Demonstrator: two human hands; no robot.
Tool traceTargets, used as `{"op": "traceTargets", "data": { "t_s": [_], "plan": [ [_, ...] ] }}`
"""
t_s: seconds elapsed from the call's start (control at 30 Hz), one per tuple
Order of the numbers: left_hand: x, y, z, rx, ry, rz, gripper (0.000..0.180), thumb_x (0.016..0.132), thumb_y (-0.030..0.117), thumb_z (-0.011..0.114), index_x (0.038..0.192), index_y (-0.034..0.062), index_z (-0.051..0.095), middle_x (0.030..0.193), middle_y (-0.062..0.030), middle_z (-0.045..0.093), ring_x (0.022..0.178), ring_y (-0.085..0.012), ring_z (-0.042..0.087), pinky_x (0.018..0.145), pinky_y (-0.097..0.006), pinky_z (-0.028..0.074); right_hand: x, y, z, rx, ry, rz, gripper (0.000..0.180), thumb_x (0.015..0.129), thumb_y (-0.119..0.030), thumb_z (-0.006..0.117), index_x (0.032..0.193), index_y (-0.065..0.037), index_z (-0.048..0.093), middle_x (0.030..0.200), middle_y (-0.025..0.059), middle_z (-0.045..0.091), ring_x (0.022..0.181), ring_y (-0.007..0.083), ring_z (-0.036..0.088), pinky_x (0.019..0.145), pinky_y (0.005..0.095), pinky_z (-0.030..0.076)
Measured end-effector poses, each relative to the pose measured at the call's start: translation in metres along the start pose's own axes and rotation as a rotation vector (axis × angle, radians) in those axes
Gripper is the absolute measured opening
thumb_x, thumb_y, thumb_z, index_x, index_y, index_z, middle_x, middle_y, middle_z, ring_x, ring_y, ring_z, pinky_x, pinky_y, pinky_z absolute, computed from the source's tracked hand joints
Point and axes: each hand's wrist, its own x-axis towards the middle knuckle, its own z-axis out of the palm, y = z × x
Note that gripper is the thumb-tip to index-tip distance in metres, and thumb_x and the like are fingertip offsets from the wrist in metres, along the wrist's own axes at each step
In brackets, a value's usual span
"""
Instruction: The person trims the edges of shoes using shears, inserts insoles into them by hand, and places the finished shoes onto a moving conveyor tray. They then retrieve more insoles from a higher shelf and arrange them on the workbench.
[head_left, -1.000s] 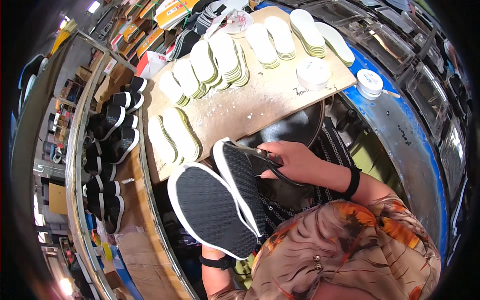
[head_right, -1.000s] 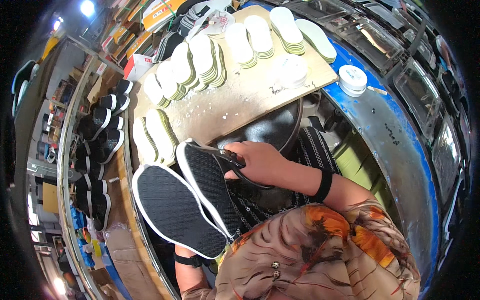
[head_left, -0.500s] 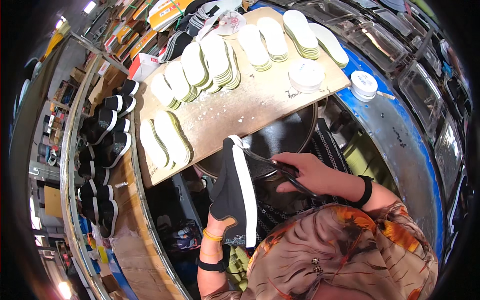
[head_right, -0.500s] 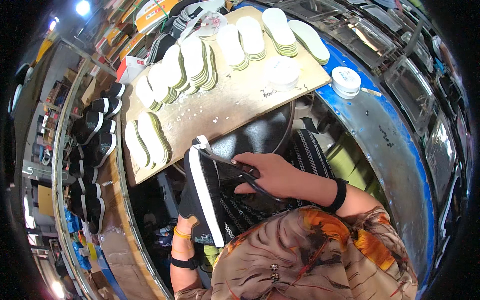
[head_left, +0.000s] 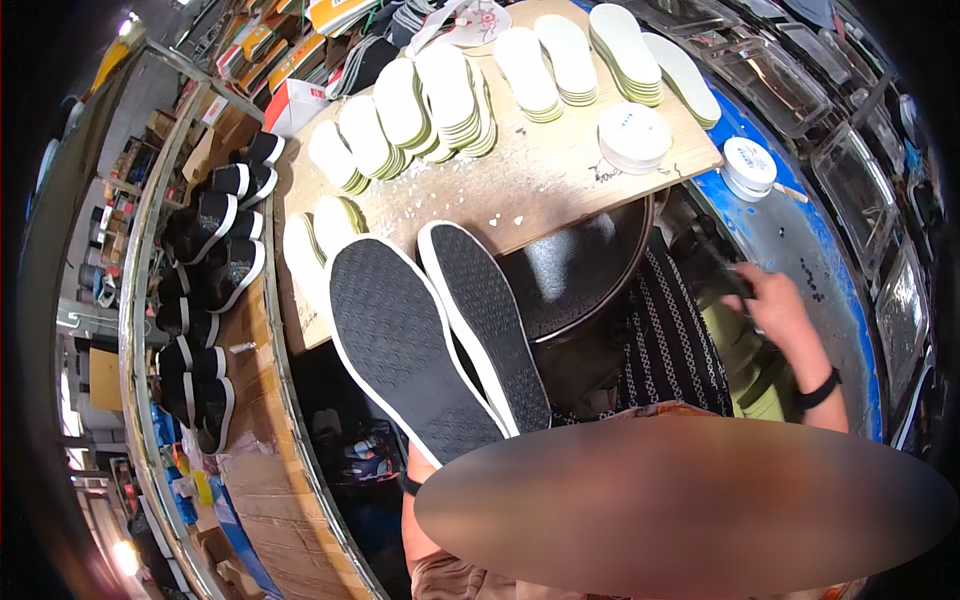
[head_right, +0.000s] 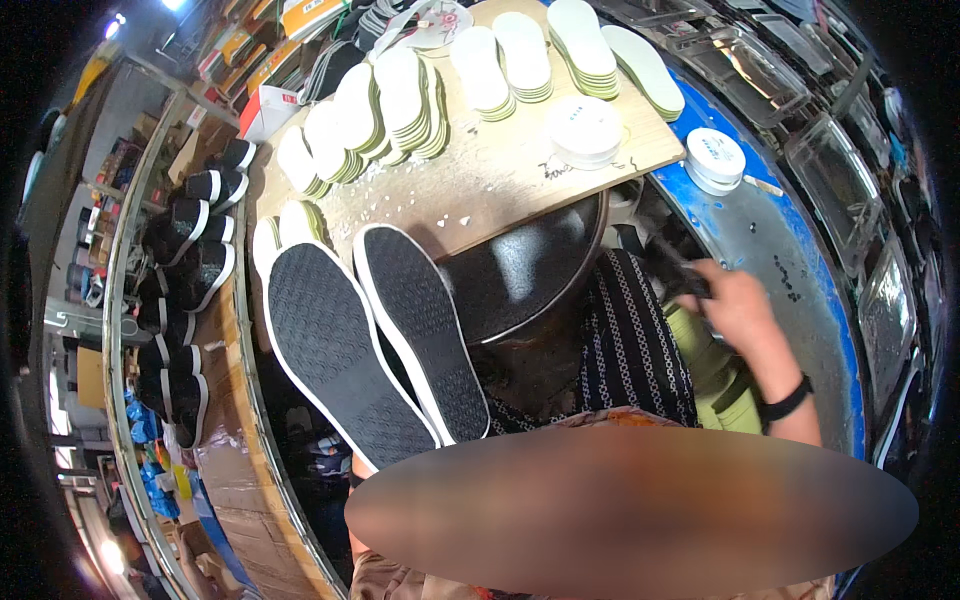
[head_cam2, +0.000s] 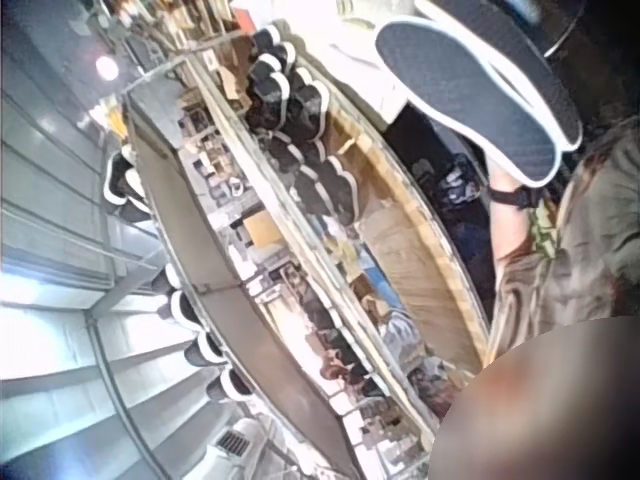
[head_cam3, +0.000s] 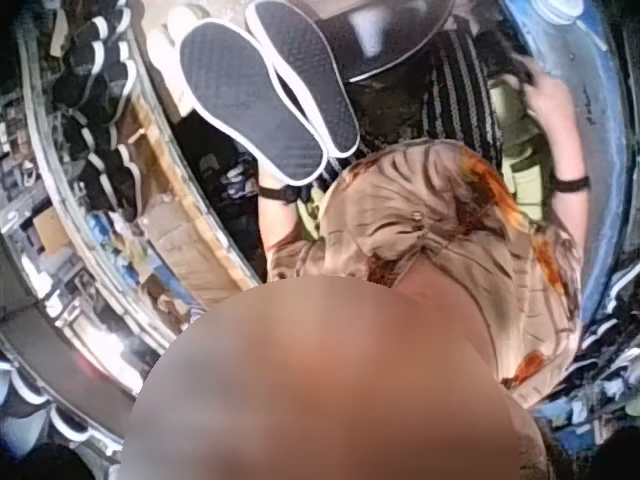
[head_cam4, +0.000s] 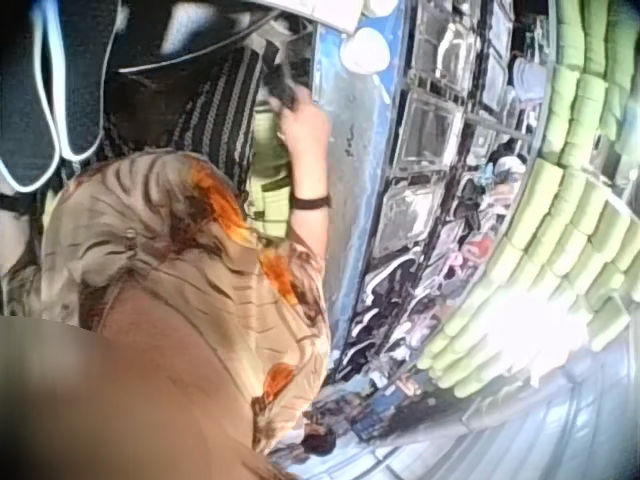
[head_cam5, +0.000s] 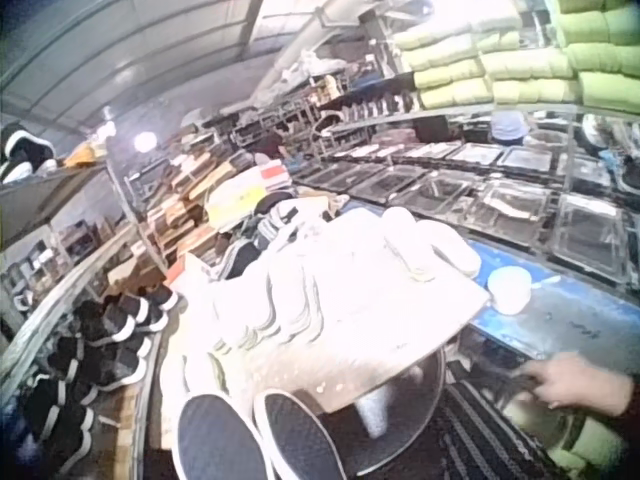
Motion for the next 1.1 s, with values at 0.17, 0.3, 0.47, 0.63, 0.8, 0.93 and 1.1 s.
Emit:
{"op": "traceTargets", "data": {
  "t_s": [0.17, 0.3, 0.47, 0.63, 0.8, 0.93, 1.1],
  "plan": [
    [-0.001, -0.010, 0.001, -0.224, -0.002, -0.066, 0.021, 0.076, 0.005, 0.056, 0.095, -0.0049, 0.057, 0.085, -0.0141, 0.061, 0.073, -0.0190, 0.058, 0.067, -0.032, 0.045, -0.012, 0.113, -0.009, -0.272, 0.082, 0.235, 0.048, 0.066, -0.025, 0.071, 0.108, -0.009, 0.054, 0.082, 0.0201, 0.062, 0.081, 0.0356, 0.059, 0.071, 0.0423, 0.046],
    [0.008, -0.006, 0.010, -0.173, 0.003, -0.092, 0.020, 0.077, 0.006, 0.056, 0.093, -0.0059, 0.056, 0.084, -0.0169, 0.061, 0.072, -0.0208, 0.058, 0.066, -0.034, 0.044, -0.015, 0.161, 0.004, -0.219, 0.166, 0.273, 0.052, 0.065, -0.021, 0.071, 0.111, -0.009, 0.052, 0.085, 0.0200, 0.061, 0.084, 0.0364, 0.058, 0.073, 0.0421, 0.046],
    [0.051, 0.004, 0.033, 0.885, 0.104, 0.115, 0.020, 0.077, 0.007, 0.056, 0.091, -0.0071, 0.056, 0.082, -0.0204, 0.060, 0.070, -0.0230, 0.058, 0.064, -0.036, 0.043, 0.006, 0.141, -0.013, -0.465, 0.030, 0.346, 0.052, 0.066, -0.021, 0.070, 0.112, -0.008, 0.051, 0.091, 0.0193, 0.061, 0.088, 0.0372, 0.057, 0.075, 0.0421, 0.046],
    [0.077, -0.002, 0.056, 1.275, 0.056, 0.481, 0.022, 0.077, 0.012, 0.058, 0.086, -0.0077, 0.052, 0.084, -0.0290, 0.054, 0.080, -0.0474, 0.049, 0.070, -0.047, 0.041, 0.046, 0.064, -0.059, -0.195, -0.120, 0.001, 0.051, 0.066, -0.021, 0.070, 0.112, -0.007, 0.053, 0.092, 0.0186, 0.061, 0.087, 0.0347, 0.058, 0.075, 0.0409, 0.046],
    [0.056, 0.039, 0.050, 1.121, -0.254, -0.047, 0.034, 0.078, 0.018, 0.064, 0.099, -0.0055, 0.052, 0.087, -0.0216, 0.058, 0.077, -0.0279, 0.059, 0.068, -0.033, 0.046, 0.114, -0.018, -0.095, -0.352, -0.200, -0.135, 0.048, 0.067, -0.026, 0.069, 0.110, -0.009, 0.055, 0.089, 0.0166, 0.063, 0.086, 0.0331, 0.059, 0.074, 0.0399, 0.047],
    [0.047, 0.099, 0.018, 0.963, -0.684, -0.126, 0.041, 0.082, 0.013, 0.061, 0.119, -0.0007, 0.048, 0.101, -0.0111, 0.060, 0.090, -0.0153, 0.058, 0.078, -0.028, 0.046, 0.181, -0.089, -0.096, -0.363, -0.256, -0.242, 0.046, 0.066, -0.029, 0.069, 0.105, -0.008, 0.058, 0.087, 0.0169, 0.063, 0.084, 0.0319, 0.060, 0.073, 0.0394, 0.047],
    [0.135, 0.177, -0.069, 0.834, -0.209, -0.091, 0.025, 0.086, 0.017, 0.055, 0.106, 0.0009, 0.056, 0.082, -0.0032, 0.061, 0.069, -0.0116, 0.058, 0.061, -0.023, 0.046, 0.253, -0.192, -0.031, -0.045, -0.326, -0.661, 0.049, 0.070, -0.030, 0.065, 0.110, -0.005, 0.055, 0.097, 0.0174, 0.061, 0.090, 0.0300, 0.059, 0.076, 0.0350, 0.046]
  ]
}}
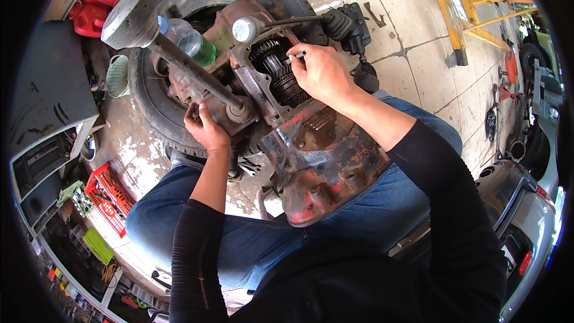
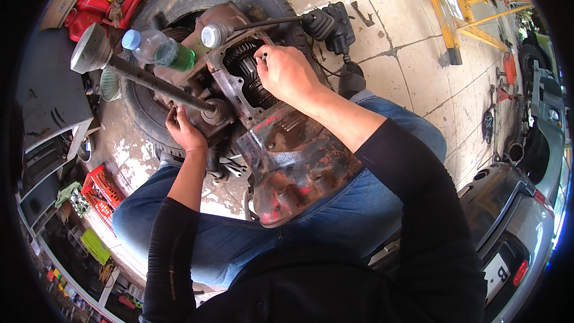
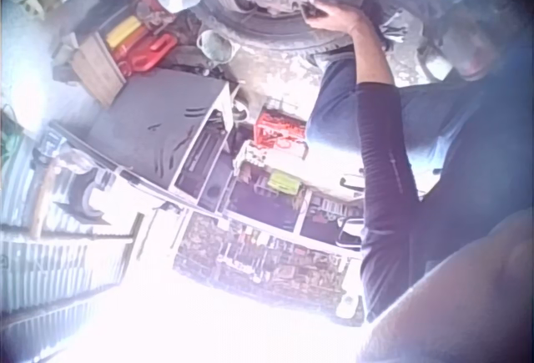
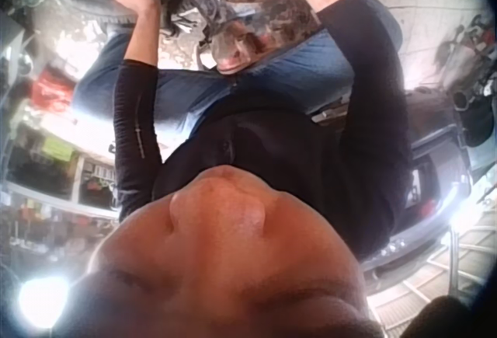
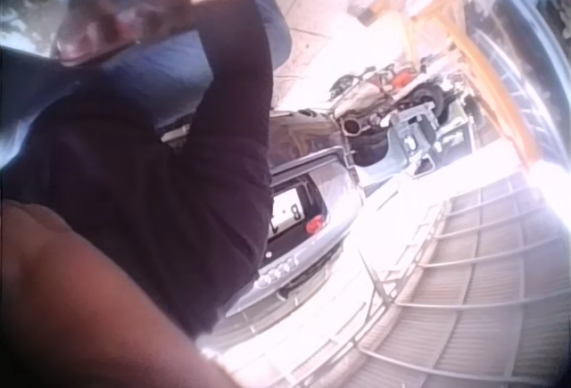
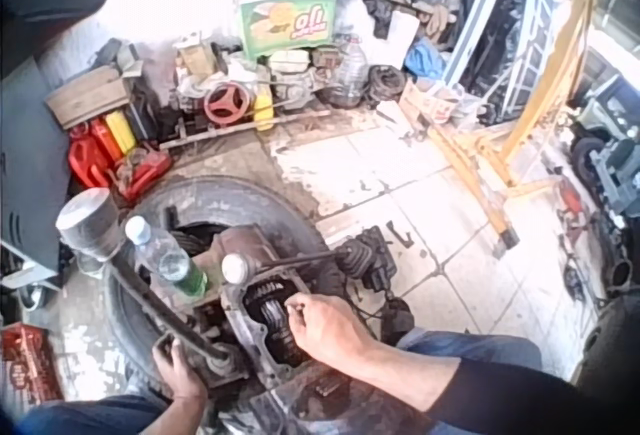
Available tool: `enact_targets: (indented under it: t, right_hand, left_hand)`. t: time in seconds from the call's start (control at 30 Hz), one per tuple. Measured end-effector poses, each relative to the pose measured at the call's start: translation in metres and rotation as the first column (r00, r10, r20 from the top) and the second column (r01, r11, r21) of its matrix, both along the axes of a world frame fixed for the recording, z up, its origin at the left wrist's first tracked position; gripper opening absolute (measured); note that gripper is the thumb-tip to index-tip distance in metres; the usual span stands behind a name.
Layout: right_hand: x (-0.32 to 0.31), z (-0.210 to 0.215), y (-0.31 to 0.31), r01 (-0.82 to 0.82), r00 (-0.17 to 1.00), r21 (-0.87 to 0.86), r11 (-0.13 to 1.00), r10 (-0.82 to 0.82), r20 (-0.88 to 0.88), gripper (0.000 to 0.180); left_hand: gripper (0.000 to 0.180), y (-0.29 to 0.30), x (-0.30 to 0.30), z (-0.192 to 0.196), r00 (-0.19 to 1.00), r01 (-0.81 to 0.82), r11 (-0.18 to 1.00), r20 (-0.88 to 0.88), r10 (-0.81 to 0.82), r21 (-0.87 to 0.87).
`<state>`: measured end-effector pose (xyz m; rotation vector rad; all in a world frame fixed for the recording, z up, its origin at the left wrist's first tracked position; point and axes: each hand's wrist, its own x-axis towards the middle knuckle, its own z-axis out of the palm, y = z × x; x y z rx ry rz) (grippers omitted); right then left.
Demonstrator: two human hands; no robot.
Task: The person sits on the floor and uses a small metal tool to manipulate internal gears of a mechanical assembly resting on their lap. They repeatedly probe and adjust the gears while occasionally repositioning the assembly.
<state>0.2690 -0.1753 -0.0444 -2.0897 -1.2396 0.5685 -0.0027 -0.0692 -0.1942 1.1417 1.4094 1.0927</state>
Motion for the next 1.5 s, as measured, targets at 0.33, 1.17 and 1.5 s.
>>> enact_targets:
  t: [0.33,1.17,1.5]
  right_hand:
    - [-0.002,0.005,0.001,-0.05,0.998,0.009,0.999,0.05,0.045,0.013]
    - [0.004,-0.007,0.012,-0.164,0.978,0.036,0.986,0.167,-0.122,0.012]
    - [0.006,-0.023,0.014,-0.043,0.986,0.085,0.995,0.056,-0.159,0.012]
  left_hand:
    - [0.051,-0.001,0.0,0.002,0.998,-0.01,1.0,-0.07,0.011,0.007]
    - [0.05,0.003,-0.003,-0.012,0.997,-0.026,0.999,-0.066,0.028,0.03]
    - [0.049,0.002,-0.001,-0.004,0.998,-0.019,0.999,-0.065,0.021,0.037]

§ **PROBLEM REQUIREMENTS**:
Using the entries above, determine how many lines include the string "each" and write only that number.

§ **YOUR RESPONSE**:
5